Now what about the model optimizin’ thing?
Model optimization
Says the Intel doc: “(the model optimizer) performs static model analysis and automatically adjusts deep learning models for optimal execution on end-point target device”.
OK. It optimizes. Nice job explaining it :-/ Let’s figure it out.
After a bit of installing (and cursing at python), we’re able to run the optimizer.

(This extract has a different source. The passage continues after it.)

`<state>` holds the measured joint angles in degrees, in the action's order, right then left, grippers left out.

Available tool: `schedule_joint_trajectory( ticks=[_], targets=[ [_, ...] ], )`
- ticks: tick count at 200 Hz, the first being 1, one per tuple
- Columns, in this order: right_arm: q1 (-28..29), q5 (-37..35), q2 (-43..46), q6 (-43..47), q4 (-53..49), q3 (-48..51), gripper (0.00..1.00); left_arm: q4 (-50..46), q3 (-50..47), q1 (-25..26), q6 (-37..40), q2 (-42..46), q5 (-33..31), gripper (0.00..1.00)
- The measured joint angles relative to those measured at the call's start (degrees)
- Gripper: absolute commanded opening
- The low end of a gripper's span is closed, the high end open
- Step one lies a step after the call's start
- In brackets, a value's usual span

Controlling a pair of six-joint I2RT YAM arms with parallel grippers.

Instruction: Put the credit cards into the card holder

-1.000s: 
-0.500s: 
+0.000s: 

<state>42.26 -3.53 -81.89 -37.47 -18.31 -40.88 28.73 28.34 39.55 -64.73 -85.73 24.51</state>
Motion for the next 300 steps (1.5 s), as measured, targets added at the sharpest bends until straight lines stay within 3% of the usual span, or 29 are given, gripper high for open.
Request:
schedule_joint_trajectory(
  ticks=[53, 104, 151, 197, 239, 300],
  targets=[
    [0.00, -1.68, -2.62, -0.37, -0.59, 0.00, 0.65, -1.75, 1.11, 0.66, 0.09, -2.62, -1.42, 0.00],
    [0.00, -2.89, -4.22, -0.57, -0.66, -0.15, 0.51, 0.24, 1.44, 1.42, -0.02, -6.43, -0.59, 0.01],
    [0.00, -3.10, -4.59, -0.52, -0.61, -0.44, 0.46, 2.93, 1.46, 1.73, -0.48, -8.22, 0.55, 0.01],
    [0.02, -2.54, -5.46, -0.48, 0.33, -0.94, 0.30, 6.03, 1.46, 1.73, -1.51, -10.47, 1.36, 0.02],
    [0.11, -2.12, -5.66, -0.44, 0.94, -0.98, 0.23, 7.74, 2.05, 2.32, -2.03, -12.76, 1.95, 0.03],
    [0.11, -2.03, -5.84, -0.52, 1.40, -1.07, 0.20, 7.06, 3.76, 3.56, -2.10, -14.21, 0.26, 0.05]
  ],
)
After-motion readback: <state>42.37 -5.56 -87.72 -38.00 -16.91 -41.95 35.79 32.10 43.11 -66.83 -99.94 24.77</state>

Most parameters make sense, but two are a bit intriguing.
--precision
- A precision of the output model. Valid values: FP32 (by default) or FP16. Depending on the selected precision, weights would be aligned accordingly.--fuse
- flag which enables fusion (combination) of layers to boost topology execution. The idea is to join layers to reduce calculations during inference. Valid values: ON (by default) or OFF.
OK, this explains the model name we saw earlier.
mxnet_deploy_ssd_FP16_FUSED.bin
This model uses 16-bit floating values for weights (and probably activation functions too). Obviously, 16-bit arithmetic is both faster and more energy-efficient than 32-bit arithmetic, so this makes sense.
As a side note, it’s possible to train MXNet directly with FP16 precision. My gut feeling tells me that this will probably yield more accurate models than training with FP32 and then converting to FP16, but who knows. More information on this NVIDIA page.
OK, now let’s run this thing on existing models. First, we’ll download Inception v3 and VGG-16 from the MXNet model zoo. Then, we’ll convert them.
Let’s now compare the original models to their optimized version.
As you can see, moving to FP16 definitely halves model size. Less storage, less RAM, less compute!
Now there’s only question? Do these models work? Should we give this Inference Engine a spin? Of course we should.
Predicting with IR models
The toolkit comes with a bunch of samples, let’s build them.
Our models are classification models, so let’s try this.
Let’s grab an image and resize it to 224x224.
How well do our networks do on this one?
At the moment, I haven’t figured out how to get this code to run on the GPU (but I will). My best guess is that the GPU is already busy running the actual DeepLens stuff. Since I’m not going to delete it, I’m running on the CPU instead with FP32 precision. Grumble grumble.
Both networks report category #292 as the top one. Let’s check the ImageNet categories to find out whether this prediction is correct. Line numbers start at one, so category #292 is on line 293 ;)
Good call :)
So there you go. We answered a lot of questions:
- We now know that DeepLens is not running MNXet itself, but the Intel Inference Engine on an optimized model.
- We know how to convert models using the Model Optimizer.
- We know how to run image classification models on the Inference Engine.
Next step? How about deploying these tools on a SageMaker instance, training an MXNet model, converting it and deploying it to DeepLens? This should keep me busy during the holidays (#NoLifeTillDeath).
I hope you liked this crazy post. Thanks for reading!